During this trip, I experienced an incredibly arrogant man who essentially was a bully in every sense. The worst being, he used his age and influence to demean the “weaker” kids into dangerous situations. I specifically remember derogatory disparaging and humiliation when unable to balance a large adult sized canoe on my shoulders during his “decathalon.”
This combined with the rejection upon not being accepted into the Monagacci program the following year started me on the road to huge issues later in life. Not only that, but I remember being personally attacked and made fun of by him in the auditorium that year in front of the entire class for the shirt I was wearing.
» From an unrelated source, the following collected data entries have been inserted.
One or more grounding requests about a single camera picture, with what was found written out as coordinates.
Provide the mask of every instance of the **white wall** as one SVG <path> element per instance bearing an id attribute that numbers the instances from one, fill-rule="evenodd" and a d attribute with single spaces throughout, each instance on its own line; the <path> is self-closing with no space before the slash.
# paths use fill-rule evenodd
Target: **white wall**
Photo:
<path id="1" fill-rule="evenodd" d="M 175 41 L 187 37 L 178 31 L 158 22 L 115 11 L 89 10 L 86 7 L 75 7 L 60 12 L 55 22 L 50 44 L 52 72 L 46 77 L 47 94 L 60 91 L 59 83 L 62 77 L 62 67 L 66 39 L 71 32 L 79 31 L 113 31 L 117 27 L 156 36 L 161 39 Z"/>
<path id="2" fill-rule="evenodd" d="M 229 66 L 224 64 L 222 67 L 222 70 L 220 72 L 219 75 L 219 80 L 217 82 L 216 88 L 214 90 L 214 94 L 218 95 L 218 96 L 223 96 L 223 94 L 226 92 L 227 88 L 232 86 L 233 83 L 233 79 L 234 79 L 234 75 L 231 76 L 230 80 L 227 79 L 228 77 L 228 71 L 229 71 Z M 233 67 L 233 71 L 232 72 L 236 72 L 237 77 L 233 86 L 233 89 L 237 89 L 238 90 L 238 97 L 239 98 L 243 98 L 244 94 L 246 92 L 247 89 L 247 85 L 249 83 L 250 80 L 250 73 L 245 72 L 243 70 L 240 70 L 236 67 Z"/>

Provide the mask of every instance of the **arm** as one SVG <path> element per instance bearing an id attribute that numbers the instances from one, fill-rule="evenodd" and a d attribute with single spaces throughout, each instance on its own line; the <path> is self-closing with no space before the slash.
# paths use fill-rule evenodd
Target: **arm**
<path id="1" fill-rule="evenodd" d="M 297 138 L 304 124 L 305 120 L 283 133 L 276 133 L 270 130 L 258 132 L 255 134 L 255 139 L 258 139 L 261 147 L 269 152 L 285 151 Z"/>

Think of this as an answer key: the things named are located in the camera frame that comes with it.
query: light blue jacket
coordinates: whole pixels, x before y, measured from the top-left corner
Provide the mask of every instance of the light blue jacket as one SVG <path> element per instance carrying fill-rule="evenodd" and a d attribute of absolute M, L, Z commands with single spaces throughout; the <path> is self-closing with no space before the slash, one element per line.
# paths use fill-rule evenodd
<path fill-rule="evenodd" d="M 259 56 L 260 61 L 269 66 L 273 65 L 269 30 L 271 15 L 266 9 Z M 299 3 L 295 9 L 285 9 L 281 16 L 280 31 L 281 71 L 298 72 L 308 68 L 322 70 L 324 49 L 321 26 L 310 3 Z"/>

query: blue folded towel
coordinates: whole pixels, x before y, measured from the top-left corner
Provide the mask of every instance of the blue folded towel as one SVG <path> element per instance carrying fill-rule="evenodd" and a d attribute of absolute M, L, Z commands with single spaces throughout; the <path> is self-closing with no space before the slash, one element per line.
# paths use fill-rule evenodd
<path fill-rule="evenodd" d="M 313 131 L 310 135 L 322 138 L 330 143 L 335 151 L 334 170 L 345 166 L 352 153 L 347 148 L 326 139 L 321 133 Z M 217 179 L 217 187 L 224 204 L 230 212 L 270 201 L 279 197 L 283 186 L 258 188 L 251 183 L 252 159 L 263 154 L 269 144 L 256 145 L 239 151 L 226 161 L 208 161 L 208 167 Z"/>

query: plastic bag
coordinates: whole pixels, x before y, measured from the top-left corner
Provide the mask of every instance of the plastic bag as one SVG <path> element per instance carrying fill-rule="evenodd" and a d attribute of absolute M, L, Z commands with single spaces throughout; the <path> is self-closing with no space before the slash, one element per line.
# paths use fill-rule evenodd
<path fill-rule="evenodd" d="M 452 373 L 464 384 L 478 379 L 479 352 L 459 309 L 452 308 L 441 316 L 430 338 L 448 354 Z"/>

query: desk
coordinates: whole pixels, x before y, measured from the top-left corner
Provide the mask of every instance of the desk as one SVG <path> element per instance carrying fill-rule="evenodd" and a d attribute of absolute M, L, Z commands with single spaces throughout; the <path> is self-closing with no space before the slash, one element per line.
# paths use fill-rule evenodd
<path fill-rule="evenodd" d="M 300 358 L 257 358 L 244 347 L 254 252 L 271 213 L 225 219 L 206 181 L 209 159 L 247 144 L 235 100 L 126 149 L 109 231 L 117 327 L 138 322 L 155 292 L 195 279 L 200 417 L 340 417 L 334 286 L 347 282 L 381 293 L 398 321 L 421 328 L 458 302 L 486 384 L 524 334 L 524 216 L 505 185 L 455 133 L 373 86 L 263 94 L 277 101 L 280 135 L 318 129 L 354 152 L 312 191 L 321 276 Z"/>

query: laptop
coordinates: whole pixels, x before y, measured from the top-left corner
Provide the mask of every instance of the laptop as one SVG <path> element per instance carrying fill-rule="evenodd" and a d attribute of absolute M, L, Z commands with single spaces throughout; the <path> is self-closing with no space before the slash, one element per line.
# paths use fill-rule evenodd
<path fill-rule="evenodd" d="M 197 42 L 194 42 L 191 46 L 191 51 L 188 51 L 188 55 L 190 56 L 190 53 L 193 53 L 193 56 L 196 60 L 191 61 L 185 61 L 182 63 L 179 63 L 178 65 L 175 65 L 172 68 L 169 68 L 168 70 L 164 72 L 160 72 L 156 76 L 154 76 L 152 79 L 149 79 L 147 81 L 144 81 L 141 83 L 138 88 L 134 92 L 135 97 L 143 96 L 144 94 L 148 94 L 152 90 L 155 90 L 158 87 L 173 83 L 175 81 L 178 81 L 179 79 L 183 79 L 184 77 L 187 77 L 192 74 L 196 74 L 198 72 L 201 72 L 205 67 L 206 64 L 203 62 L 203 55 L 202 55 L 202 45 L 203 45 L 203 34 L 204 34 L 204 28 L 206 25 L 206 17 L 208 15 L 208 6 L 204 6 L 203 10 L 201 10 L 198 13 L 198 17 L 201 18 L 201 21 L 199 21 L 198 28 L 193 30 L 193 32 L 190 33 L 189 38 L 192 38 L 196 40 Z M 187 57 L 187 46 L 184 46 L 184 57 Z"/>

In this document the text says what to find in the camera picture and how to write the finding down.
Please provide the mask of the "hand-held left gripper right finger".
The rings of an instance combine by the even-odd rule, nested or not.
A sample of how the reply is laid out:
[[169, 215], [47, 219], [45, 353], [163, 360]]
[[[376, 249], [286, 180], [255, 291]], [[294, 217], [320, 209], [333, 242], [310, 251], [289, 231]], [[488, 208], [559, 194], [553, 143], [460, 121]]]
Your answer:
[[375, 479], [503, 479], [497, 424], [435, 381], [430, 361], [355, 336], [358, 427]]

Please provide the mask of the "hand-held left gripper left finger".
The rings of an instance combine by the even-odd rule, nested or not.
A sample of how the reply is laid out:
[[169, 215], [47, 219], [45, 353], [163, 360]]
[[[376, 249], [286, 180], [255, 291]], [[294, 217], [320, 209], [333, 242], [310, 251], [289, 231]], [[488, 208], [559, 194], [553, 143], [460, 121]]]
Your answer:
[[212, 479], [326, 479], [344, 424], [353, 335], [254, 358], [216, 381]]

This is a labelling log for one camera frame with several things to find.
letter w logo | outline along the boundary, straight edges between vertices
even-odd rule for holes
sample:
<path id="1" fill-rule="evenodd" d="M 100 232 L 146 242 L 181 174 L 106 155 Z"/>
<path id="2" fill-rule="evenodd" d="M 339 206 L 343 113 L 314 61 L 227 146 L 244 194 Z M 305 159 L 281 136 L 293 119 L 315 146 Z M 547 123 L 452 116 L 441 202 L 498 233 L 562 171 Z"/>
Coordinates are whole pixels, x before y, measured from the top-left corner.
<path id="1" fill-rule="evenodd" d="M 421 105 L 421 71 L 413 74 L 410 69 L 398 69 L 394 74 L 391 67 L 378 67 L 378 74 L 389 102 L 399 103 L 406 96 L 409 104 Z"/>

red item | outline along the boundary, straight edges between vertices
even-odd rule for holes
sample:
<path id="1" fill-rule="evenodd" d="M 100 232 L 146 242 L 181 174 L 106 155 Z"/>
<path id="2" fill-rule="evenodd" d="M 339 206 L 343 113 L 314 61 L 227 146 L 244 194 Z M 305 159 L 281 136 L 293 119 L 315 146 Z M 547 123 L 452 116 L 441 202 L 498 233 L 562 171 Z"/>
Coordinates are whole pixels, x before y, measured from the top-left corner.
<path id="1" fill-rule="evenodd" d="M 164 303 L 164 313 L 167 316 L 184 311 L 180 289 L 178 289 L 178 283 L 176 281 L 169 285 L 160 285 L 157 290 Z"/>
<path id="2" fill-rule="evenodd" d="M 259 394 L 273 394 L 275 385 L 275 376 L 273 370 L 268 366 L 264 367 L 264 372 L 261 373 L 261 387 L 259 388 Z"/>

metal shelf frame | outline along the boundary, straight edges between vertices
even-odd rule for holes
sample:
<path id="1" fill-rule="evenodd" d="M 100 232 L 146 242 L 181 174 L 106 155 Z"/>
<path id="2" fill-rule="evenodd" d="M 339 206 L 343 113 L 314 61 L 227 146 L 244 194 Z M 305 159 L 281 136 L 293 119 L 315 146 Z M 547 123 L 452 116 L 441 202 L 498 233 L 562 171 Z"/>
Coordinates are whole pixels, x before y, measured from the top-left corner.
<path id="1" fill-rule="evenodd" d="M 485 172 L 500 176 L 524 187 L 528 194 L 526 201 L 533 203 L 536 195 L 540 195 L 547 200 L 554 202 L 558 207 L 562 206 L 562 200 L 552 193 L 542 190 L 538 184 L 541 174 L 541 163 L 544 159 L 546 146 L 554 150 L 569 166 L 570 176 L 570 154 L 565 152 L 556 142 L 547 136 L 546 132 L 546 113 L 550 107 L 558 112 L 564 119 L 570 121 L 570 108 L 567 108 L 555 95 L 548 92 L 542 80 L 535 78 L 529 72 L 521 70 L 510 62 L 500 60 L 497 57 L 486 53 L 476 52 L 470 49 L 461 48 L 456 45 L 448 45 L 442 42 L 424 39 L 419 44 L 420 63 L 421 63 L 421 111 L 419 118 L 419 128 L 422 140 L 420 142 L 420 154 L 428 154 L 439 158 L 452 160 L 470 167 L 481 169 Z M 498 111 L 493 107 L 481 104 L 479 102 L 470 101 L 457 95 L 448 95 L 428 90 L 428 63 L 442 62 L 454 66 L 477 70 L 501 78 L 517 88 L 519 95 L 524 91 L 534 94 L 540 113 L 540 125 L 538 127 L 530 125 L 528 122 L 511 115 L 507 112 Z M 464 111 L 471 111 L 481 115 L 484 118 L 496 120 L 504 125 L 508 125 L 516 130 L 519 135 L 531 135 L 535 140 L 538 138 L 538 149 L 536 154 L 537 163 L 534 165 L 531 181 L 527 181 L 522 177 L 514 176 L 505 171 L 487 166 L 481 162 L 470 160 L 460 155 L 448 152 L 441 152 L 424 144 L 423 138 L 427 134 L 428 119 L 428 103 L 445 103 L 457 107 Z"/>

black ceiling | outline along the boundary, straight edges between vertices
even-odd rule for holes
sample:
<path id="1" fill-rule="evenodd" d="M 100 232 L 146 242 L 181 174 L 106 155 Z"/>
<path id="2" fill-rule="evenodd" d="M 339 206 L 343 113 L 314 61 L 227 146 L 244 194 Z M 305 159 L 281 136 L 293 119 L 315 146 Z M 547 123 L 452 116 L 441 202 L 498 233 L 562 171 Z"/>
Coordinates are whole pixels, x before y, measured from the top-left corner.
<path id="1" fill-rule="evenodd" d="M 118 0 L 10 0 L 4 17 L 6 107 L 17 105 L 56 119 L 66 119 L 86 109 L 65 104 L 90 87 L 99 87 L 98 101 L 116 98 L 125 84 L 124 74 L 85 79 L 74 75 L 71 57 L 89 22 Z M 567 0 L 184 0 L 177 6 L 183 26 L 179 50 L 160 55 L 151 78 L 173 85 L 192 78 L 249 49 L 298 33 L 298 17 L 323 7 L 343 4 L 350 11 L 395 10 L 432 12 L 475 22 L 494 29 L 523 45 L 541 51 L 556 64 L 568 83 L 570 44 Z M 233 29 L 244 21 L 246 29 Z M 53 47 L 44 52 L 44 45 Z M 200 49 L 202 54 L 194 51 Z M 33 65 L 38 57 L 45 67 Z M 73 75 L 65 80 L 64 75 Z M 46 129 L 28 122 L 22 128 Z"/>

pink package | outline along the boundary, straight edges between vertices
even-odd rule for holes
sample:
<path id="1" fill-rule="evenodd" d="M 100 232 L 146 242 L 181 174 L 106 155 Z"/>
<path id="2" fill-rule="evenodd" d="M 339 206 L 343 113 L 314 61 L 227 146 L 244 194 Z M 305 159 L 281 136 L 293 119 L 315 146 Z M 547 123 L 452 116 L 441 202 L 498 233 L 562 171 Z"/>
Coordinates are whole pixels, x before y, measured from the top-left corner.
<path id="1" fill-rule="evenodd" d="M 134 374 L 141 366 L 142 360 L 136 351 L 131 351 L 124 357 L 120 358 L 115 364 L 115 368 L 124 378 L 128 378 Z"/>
Keep in mind he is the “cool” environmental program teacher and I am an awkward fifth grade student!
I give him props for helping some as a teacher, but for me he had a terrible impact on my life. He was arrogant, full of himself, and enjoyed his power as an admired educator. Really makes sense this fueled him sexually as well.
I was shocked to see this guys name again after all these years but not surprised to see what happened. That is karma.
I hope you rot Mr. Ritter!

thesearchforbigfoot said...

I was in the original Monagacci class when Ritter first started it in the mid-90s. I learned absolutely nothing that year. I still remember how he didn’t plan our Appalachian Trail trip properly so we went with almost no water for two days while hiking in the heat. On another trip he had us dragging canoes around an abandoned scout camp in the dead of winter for who knows what reason. I’m an Eagle Scout and enjoy camping, but these trips were needlessly brutal and pointless. In class we did pointless projects where we tied sticks together and stuff like that. In 7th grade you really should be taking Algebra I or pre-Algebra and expanding your vocabulary so you can do well on the SATs in a few years. My family moved from PA to FL the next year. I was way behind my peers. I was a gifted straight A student, so I caught up quickly and still got straight As in 8th grade. But I would imagine an average or below average kid would have ended up perpetually behind from basically doing nothing for a year. I consider it kind of a lost year of my education, and would caution parents and students against highly experimental programs like this. It doesn’t surprise me that he turned out to be a sexual predator. As the person above pointed out he was kind of a bully and gave off major creep vibes. I think he really just wanted to get kids out in the woods where he could do things to them.